Le député a également utilisé des termes péjoratifs pour désigner le magistrat. « Hé, espèce d’idiot. Je suis croyant, je ne peux pas jurer. Hé, espèce d’idiot », a-t-il dit, en référence à sa foi évangélique. Nikolas a affirmé que les arrestations de partisans de l’ancien président Jair Bolsonaro (PL) n’affaibliraient pas le mouvement politique. « Pensiez-vous que vous alliez mettre Bolsonaro en prison et nous arrêter ? Les gouvernements se lèvent, les gouvernements tombent, mais le peuple brésilien reste debout. »
Le parlementaire a également étendu ses critiques à d’autres membres de la Cour, en citant nommément le ministre Dias Toffoli.
« Ils pensent que l’un va tomber et que cela s’arrêtera. Si nous en éliminons un, un autre tombera, Moraes tombera, tout le monde tombera », a-t-il menacé. Dans son discours, il a associé les deux magistrats aux enquêtes impliquant Banco Master, une institution visée par une enquête sur des soupçons de fraude financière.
C’était la deuxième manifestation à laquelle Nikolas participait dimanche. Dans la matinée, il était à Belo Horizonte, où il s’est également entretenu avec ses supporters.
À ces deux occasions, les mobilisations s’inscrivaient dans le cadre du mouvement « Acorda Brasil », qui a rassemblé des manifestations dans plus de 20 villes du pays. Selon une estimation de l’USP/Cebrap Political Debate Monitor et de l’ONG More in Common, l’événement de Paulista a rassemblé 20.400 personnes aux heures de pointe.
Au programme des manifestations figuraient la défense de la candidature du sénateur Flávio Bolsonaro (PL-RJ) à la présidence, l’annulation des veto au projet de loi sur la dosimétrie – qui réduirait les peines des personnes reconnues coupables de tentative de coup d’État – et la destitution du président Luiz Inácio Lula da Silva (PT) et des ministres Toffoli, Moraes et Gilmar Mendes.
Répercussion
La manifestation a suscité des réactions de la part des membres du gouvernement.
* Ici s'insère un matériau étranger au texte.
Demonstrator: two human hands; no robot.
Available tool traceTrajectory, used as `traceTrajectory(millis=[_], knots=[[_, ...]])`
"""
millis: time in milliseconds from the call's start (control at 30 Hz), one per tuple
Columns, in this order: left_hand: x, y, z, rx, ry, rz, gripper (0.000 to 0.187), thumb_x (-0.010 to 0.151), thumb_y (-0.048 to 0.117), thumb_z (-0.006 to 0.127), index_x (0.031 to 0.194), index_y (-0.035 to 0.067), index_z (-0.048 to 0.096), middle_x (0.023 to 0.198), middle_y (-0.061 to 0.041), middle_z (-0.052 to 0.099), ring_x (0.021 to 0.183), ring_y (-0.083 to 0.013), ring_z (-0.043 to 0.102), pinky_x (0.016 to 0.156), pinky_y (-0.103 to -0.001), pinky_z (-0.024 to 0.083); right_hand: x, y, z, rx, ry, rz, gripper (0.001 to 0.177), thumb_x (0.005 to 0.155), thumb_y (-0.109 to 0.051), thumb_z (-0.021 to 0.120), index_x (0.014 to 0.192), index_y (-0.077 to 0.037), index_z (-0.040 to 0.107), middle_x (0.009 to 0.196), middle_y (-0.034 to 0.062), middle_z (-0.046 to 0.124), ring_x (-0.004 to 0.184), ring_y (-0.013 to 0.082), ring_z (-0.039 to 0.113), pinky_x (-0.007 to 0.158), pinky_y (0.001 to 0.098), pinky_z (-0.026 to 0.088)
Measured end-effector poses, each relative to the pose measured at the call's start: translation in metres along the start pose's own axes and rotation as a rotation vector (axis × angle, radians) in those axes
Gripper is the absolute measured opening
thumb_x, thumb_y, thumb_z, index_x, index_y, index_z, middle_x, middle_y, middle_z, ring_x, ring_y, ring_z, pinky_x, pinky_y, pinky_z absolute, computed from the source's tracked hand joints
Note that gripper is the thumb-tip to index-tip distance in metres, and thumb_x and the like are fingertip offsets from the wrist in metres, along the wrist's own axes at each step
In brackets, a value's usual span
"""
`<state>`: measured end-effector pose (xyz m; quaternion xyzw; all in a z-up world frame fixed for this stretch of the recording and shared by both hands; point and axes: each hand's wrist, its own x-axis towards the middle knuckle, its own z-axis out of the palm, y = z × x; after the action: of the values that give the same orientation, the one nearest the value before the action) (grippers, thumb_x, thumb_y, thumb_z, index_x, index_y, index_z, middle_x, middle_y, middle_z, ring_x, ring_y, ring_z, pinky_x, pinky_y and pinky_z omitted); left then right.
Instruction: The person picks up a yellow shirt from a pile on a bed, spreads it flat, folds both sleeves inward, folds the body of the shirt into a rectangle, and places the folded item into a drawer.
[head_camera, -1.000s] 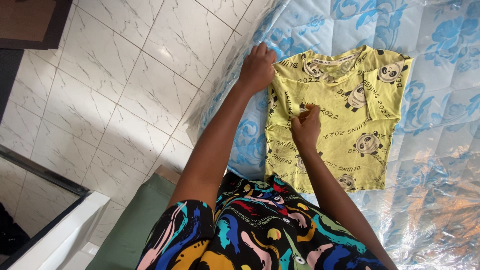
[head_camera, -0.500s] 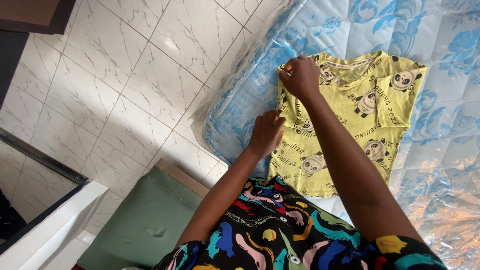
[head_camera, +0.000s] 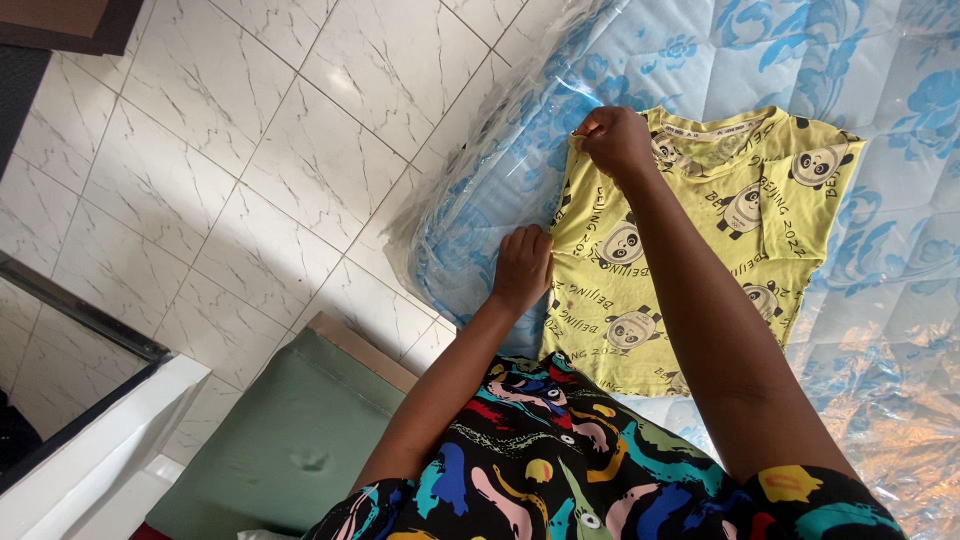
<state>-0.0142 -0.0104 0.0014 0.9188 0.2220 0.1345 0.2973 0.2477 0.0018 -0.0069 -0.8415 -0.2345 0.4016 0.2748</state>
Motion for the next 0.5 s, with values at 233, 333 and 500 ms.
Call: traceTrajectory(millis=[233, 333, 500], knots=[[0.000, 0.007, -0.010, -0.012, 0.002, -0.034, 0.021, 0.087, 0.004, 0.070, 0.105, 0.005, 0.058, 0.097, -0.012, 0.054, 0.090, -0.0286, 0.053, 0.079, -0.043, 0.041, -0.003, -0.015, -0.009, 0.170, -0.079, 0.124, 0.014, 0.084, 0.004, 0.066, 0.093, -0.003, 0.074, 0.077, 0.0058, 0.068, 0.055, 0.0121, 0.054, 0.049, 0.0337, 0.041], [0.002, 0.011, -0.017, -0.071, 0.015, -0.045, 0.020, 0.086, 0.006, 0.069, 0.102, 0.005, 0.057, 0.095, -0.012, 0.052, 0.087, -0.0289, 0.052, 0.078, -0.044, 0.040, 0.000, -0.009, -0.004, 0.109, -0.047, 0.080, 0.016, 0.083, 0.005, 0.064, 0.093, -0.004, 0.074, 0.081, 0.0075, 0.070, 0.059, 0.0114, 0.058, 0.053, 0.0322, 0.045], [0.004, 0.014, -0.021, -0.117, 0.026, -0.077, 0.018, 0.087, 0.008, 0.070, 0.097, 0.006, 0.055, 0.094, -0.011, 0.051, 0.086, -0.0289, 0.051, 0.077, -0.044, 0.039, 0.005, -0.003, 0.015, -0.397, 0.211, -0.339, 0.021, 0.083, 0.005, 0.067, 0.081, -0.012, 0.079, 0.076, 0.0066, 0.078, 0.064, 0.0220, 0.067, 0.077, 0.0465, 0.046]])
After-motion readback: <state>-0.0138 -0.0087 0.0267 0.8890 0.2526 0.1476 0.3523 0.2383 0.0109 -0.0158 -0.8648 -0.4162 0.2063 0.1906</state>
La ministre Gleisi Hoffmann (Relations institutionnelles) a qualifié cet acte de tentative « d’imiter l’absurdité » et a déclaré que les bolsonaristes « avaient perdu les élections et tenté un coup d’État ».
Le ministre Guilherme Boulos (Secrétariat général) s’est moqué du discours de Flávio Bolsonaro sur la « montée sur la rampe » en 2027 aux côtés de son père, suggérant que l’endroit serait « la rampe Papuda », en référence au complexe pénitentiaire où Jair Bolsonaro purge sa peine.
Le leader du gouvernement à la Chambre, José Guimarães (PT-CE), a déclaré que les manifestations représentent un « échec historique et honteux » et que « le peuple est fatigué des discours creux, de la haine et de la manipulation ». Les parlementaires du gouvernement ont minimisé le nombre de spectateurs présents, le comparant aux précédentes manifestations de l’opposition.
A la fin de son discours à Paulista, Nikolas a demandé une minute de silence à la mémoire des victimes des pluies qui ont frappé Minas Gerais ces derniers jours, faisant plus de 60 morts. Avec : Voir.